Aquaculture is inherently sustainable
Professor Frank Asche was co-author of an article on sustainability and global seafood in Science earlier this year. He expects aquaculture to have a long term growth that will make it the dominant seafood supplier within a decade or two - without damaging the eco systems in which it operates.
"There is nothing inherently unsustainable with aquaculture as long as the producers choose to operate on a sustainable basis," said Professor Asche.

Professor Asche has worked as a researcher and lecturer in the production and marketing of seafood at the University of Stavanger. He has a close interest in the driving forces for aquaculture growth. He warns against salmon prices that are too high. They might hamper the long-run growth in the industry.

According to him there are lot challenges for the salmon industry in terms of finding suitable locations for its farms. Establishing new farms might be good for the farmers in the short term, it is also a driver for new species that might attract consumers and move them away from salmon, Asche says.

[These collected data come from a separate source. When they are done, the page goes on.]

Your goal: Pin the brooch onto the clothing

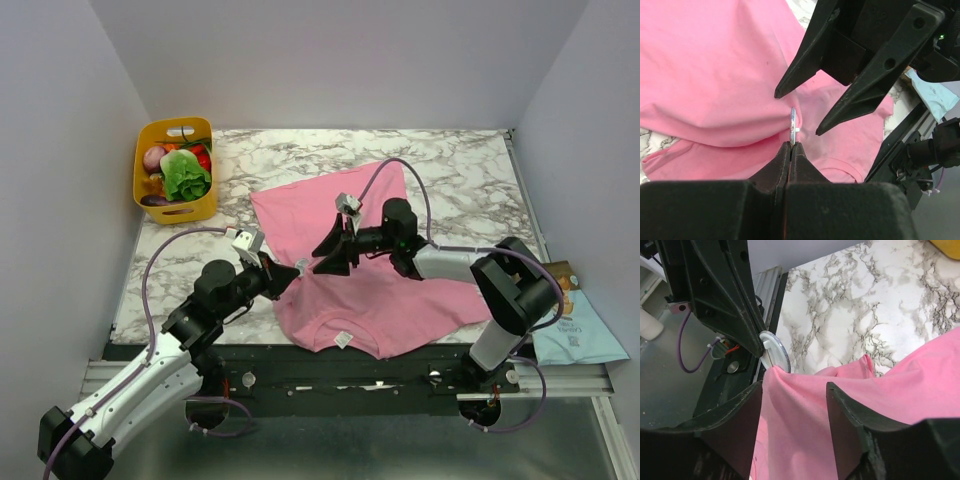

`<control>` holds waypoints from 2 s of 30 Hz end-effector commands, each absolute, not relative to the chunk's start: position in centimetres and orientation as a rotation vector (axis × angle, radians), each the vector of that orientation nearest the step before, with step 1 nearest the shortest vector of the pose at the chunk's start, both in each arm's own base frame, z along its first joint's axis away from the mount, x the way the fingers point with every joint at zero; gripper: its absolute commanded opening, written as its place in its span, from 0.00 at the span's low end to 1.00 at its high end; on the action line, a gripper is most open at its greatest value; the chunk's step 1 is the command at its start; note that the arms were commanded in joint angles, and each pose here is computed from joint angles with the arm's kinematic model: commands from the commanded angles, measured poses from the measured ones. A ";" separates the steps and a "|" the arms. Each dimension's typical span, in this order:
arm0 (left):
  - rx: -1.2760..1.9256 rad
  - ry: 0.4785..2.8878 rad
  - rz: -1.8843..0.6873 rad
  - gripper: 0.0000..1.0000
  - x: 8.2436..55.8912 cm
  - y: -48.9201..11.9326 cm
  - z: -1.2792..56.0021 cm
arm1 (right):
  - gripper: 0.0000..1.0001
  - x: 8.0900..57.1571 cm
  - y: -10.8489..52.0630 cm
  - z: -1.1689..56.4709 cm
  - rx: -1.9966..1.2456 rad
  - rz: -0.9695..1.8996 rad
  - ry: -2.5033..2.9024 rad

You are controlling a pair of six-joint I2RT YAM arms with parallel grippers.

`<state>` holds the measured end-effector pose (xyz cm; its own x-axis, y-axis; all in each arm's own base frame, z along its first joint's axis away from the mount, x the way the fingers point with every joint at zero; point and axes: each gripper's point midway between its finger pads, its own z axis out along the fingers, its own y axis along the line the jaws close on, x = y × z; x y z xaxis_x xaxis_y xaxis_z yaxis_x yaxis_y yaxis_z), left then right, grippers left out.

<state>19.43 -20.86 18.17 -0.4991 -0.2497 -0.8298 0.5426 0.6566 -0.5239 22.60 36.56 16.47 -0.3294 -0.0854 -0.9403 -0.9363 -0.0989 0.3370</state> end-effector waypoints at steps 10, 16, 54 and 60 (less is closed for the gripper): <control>0.212 1.853 -0.963 0.00 19.7 -20.7 18.4 | 0.73 22.8 36.1 18.9 -1.151 1.431 1.347; 0.212 1.856 -0.953 0.00 19.9 -20.6 18.3 | 0.77 22.7 36.0 19.0 -1.152 1.425 1.340; 0.358 2.244 -0.045 0.00 23.0 -21.9 11.4 | 1.00 34.6 22.9 17.0 -0.075 1.087 2.050; 0.507 2.201 0.163 0.00 22.5 -24.5 10.3 | 1.00 34.5 22.3 16.1 -0.077 1.066 2.084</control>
<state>22.01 -24.51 9.82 -0.6151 0.3127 -0.7238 0.3417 0.9330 0.1127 35.37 22.25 17.27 -0.6476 0.2967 -0.7018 -0.3967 0.6551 0.6430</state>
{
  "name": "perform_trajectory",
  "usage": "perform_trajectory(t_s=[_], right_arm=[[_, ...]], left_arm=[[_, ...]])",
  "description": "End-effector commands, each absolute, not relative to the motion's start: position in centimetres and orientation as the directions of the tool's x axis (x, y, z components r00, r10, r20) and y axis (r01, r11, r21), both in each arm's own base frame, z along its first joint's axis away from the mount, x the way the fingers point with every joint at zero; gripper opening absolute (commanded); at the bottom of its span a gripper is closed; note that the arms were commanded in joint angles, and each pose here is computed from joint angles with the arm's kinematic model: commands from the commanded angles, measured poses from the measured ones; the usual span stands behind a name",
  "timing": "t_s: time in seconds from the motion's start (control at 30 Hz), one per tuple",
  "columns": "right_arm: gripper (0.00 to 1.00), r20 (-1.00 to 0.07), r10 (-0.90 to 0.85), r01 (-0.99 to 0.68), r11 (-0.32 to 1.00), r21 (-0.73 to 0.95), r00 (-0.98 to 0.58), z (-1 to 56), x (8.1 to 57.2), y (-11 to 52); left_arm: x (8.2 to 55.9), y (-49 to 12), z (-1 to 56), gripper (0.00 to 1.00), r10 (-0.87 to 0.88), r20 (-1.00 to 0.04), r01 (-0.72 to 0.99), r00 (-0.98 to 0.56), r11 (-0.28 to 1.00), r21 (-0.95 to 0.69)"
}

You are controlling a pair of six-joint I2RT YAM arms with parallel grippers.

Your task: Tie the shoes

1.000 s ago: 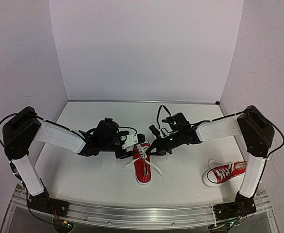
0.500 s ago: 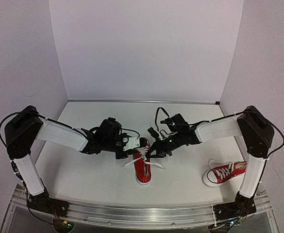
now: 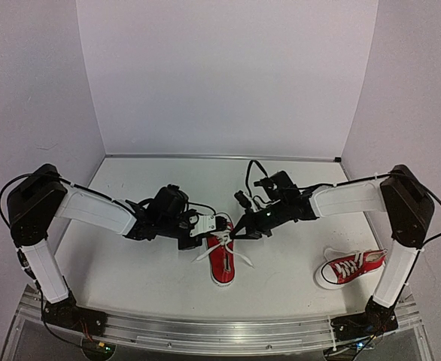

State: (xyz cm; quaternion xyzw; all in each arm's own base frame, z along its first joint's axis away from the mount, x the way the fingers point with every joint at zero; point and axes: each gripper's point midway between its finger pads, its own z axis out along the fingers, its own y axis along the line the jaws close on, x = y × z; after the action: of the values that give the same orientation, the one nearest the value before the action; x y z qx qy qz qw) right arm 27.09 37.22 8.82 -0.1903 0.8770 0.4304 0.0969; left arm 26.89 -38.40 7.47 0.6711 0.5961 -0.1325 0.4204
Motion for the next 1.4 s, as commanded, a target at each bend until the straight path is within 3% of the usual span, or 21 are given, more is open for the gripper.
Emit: perform_trajectory(t_s=[0.0, 0.87, 1.1, 1.37], right_arm=[[0.0, -0.372, -0.231, -0.434, 0.578, 0.69, -0.899, 9.8, 27.6, 36.2], [0.01, -0.367, -0.239, -0.434, 0.605, 0.668, -0.899, 9.7, 27.2, 34.0], [0.34, -0.383, -0.248, -0.454, 0.56, 0.693, -0.89, 10.9, 28.5, 35.9], [0.34, -0.353, -0.267, -0.442, 0.544, 0.713, -0.897, 9.8, 29.1, 37.2]], left_arm=[[26.6, -38.0, 8.1, 0.0, 0.678, -0.696, 0.915, 0.236, 0.086, 0.394], [26.0, -36.5, 7.7, 0.0, 0.692, -0.695, 0.916, 0.196, 0.124, 0.382], [25.9, -37.3, 7.9, 0.0, 0.665, -0.72, 0.924, 0.198, 0.118, 0.363], [25.7, -37.5, 8.4, 0.0, 0.646, -0.733, 0.922, 0.214, 0.115, 0.37]])
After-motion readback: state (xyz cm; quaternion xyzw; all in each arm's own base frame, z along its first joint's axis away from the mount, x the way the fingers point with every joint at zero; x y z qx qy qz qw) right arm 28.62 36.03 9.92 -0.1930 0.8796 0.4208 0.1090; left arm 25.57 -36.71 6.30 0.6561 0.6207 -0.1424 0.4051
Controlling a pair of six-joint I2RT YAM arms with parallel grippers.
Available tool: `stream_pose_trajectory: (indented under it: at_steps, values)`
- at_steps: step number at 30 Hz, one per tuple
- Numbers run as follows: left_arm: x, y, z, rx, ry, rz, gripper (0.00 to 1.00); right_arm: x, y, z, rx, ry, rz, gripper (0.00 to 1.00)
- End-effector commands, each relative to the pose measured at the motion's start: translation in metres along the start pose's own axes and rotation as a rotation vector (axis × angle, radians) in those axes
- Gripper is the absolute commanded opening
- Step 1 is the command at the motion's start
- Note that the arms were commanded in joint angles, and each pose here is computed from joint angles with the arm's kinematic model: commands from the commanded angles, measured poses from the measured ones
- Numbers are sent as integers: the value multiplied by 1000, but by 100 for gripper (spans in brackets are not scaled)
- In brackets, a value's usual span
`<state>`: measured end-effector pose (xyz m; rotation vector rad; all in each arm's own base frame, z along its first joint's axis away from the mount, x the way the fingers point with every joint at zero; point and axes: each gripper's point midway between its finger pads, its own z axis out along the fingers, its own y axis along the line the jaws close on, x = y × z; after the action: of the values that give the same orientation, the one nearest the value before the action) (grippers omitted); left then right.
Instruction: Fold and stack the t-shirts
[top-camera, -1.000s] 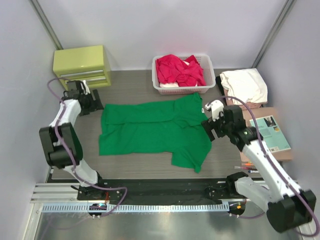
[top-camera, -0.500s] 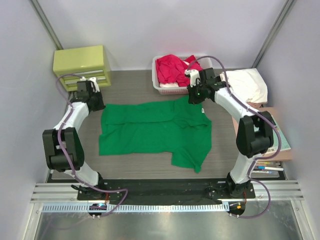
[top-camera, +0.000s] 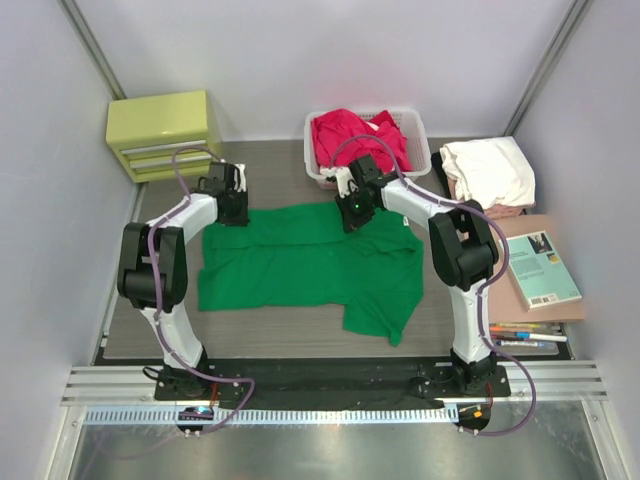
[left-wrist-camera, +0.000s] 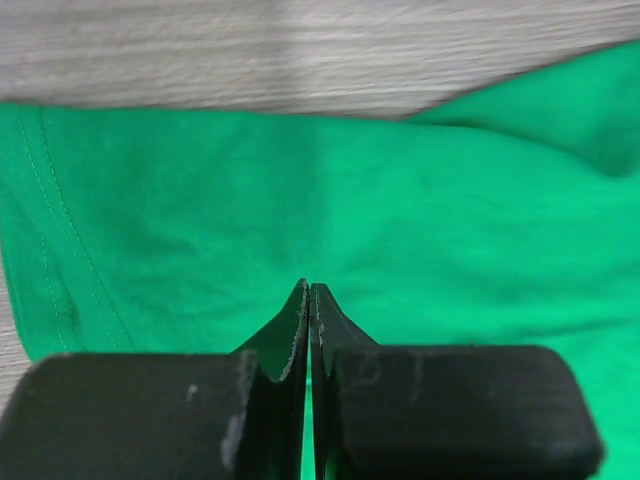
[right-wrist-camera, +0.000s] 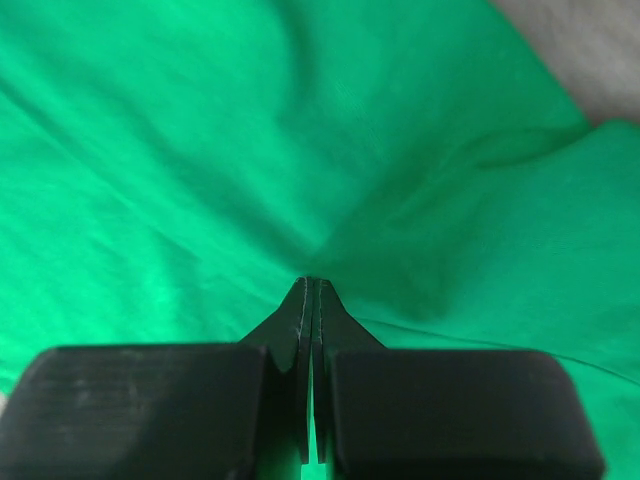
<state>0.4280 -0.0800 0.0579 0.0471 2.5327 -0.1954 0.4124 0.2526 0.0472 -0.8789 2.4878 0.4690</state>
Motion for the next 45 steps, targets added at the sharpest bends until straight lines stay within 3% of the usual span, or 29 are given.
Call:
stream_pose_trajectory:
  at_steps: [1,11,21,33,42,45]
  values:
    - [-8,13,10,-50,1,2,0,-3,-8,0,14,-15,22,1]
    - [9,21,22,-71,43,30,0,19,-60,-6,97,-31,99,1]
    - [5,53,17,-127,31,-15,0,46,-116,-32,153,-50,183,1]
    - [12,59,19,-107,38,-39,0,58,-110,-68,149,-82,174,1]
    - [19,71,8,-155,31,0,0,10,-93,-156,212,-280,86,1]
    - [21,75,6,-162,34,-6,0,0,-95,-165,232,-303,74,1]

The professor points out that in order to succeed as an aquaculture industry and continue the growth, all the drivers have to be right at the same time – technology, costs, governance and marketing. He added that the sea bream industry equals salmon both in technology and costs, but its marketing have not been at a sufficient level and product innovation is virtually non-existent – bream being solely sold as a portion fish.

Asche said that the lack of authorities, knowledge and traditions to regulate production is a challenge to sustainability. He also told that governance is a prerequisite to sustainable aquaculture and a successful industry. However, when the alternative is extreme poverty, you are willing to sacrifice environmental sustainability for short term gains such as coastal mangrove forests to shrimp farming.